Task brief:
Single out the lines of the material that contain "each" and copy them.

Dataset content:
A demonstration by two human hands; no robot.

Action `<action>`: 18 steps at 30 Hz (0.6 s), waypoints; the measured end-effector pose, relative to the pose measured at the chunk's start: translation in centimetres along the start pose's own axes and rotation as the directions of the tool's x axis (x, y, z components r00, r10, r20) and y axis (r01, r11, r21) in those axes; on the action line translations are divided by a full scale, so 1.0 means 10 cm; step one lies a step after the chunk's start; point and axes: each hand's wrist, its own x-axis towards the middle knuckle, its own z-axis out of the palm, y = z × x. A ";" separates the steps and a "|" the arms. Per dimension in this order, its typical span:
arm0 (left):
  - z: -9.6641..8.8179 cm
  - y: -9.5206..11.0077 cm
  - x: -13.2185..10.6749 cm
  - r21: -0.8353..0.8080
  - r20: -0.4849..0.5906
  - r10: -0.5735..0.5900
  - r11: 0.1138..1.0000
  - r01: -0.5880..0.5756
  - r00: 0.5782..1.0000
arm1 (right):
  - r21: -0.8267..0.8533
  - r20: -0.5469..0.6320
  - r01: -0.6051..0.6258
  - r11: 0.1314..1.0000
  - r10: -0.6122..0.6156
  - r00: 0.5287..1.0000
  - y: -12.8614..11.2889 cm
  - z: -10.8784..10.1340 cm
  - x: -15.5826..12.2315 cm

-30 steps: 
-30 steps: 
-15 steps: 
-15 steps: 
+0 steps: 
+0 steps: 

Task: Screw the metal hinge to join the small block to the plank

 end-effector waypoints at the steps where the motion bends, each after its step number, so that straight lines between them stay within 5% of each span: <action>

Task result:
Action `<action>`: 18 steps at 30 Hz (0.6 s), waypoints; the measured end-effector pose, relative to the pose measured at the chunk's start: translation in centimetres along the start pose's own axes and rotation as the directions of the tool's x axis (x, y, z components r00, r10, r20) and y axis (r01, r11, r21) in those axes; on the action line translations are divided by a full scale, so 1.0 means 10 cm; step one lies a step after the chunk's start; point and axes: each hand's wrist, its own x-axis towards the middle knuckle, its own z-axis out of the palm, y = z × x. A ";" separates the steps and a "|" the arms. Per dimension in this order, its typical span:
 end-effector waypoints at the steps where the motion bends, each after its step number, so that straight lines between them stay within 5% of each span: <action>

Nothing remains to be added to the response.